Victim’s rights only in ink
Victims of the explosion and their family members are entitled to the same economic compensation as soldiers martyred in the Lebanese army, according to Law No. 196/2020. Those who sustained a permanent disability—some 150 people according to several NGOs—are entitled to health benefits for life via the National Social Security Fund.
“The state is supposed to cover the cost of the medical treatment for people who sustained permanent disabilities, but it is not [doing so],” says HRW’s Aya Majzoub.
“Law 196 is just ink on paper,” adds Nabila Ghsain, a researcher at Legal Agenda, an NGO in Beirut. The Lebanese government’s High Relief Commission is meant to provide financial compensation to the families of the victims—both Lebanese and foreign. So far, 113 families benefited, though only two of them were Syrian, says Ghsain. “Most of the Syrians are not able to bring the official documentation needed in order to benefit from this help. They are still working on getting these papers,” she adds.
Neither Mariam nor Mahmoud have received information about these mechanisms to get compensation for their losses or cover medical costs. Mona applied for compensation, but has yet to receive a reply. “The cost of gathering all those papers from Syria and from here, the lawyer fees, going to the embassy…at the end I paid more to get the documents than what I would get from the compensation,” she says.

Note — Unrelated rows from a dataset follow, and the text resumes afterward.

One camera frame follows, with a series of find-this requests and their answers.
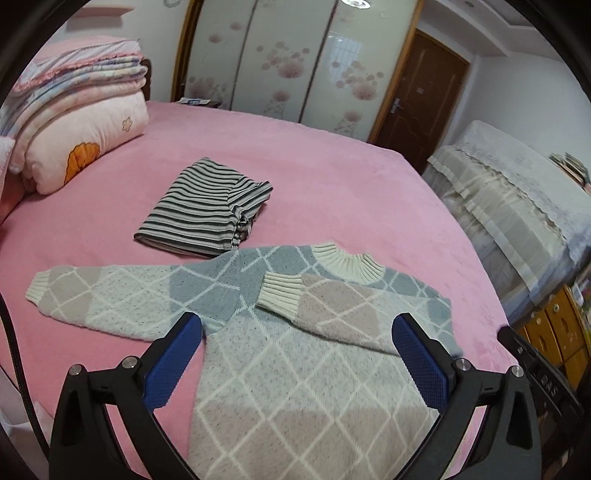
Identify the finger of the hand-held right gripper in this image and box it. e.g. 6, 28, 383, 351
497, 325, 539, 370

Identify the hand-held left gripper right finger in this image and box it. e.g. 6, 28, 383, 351
392, 311, 542, 480

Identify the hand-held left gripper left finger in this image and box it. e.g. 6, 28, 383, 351
48, 311, 204, 480

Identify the diamond pattern knit sweater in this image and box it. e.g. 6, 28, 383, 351
25, 241, 463, 480

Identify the yellow cabinet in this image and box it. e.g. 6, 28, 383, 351
519, 284, 591, 388

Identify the beige pleated cover cloth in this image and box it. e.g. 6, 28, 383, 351
422, 157, 570, 324

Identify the black white striped garment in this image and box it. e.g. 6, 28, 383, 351
134, 157, 274, 258

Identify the pink plush bed blanket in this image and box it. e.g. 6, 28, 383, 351
0, 99, 522, 480

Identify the white lace cover cloth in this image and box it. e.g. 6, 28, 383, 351
427, 120, 591, 259

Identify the stack of books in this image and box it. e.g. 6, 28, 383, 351
549, 152, 591, 186

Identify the blue and white packet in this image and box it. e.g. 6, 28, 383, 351
178, 97, 222, 110

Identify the brown wooden door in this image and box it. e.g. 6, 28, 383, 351
369, 28, 471, 174

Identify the dark wooden headboard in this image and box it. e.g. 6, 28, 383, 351
140, 58, 153, 102

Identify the pastel floral folded quilt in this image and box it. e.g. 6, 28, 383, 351
0, 58, 151, 139

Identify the pink scalloped folded blanket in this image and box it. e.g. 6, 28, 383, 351
9, 37, 141, 93

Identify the floral sliding door wardrobe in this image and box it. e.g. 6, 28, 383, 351
171, 0, 423, 145

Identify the black cable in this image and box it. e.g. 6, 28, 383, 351
0, 295, 51, 457

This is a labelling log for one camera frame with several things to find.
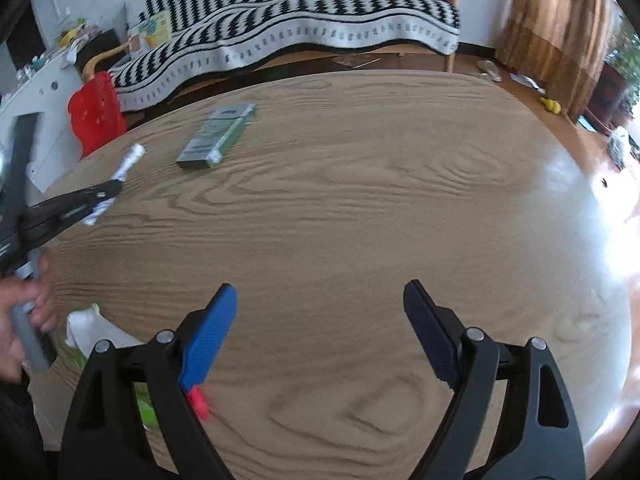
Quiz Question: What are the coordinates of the dark red plant stand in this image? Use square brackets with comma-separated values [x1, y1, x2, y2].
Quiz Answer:
[587, 62, 633, 133]

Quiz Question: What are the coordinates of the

The Beirut blast “was the result of consistent negligence and incompetence by state officials,” says Majzoub. Such neglect, she adds, constitutes a “violation of the right to life.”
In a joint letter released this past June, 53 organizations denounced the Lebanese authorities for political interference and obstructing justice. Ex-ministers and high-ranking security officials appear shielded by judicial immunity, despite the attempts of the judicial investigator to charge them.
These organizations asked the UN Human Rights Council (HRC) to establish an investigative fact-finding mission to assess the responsibilities of the blast.
“We would need a state or group of states to put forward a resolution in the HRC establishing a fact-finding mission,” but “nobody yet has signaled a willingness to lead,” explains Majzoub. The next opportunity to present this resolution will be in the HRC’s September’s session.
The findings of an international fact-finding mission could be used at three levels, according to Majzoub: firstly, for “targeted sanctions against those found to be responsible.” Secondly, in the Lebanese judiciary: “once you have a UN document establishing responsibilities, it will make it much harder for the Lebanese judiciary not to prosecute all those responsible.” And thirdly, in the courts of the countries of origin of some victims. For instance, French and German courts have opened investigations, so the hypothetical findings of a fact-finding mission “could be used in criminal prosecutions abroad and those courts could issue international arrest warrants against individuals they find guilty,” Majzoub says.
“Where is justice? After one year they don’t know where the people responsible for the blast are? They are all liars,” Mariam says, speaking in her basement apartment in Geitawi.
Mahmoud feels similarly discouraged. “I have no trust left on this trial; but if there’s no justice on earth, there will be justice in heaven,” he says.
“We hope to get justice and to know who perpetrated this crime and who took our children,” says Mona, Rawan’s mother. She still finds it difficult to comprehend how on that fatal day, after a fire broke out in the port, those who knew that explosives were stored there didn’t order the evacuation of the area.
“My daughter was taken from me,” Mona adds. “They killed her, this is a crime. I will never be silenced.”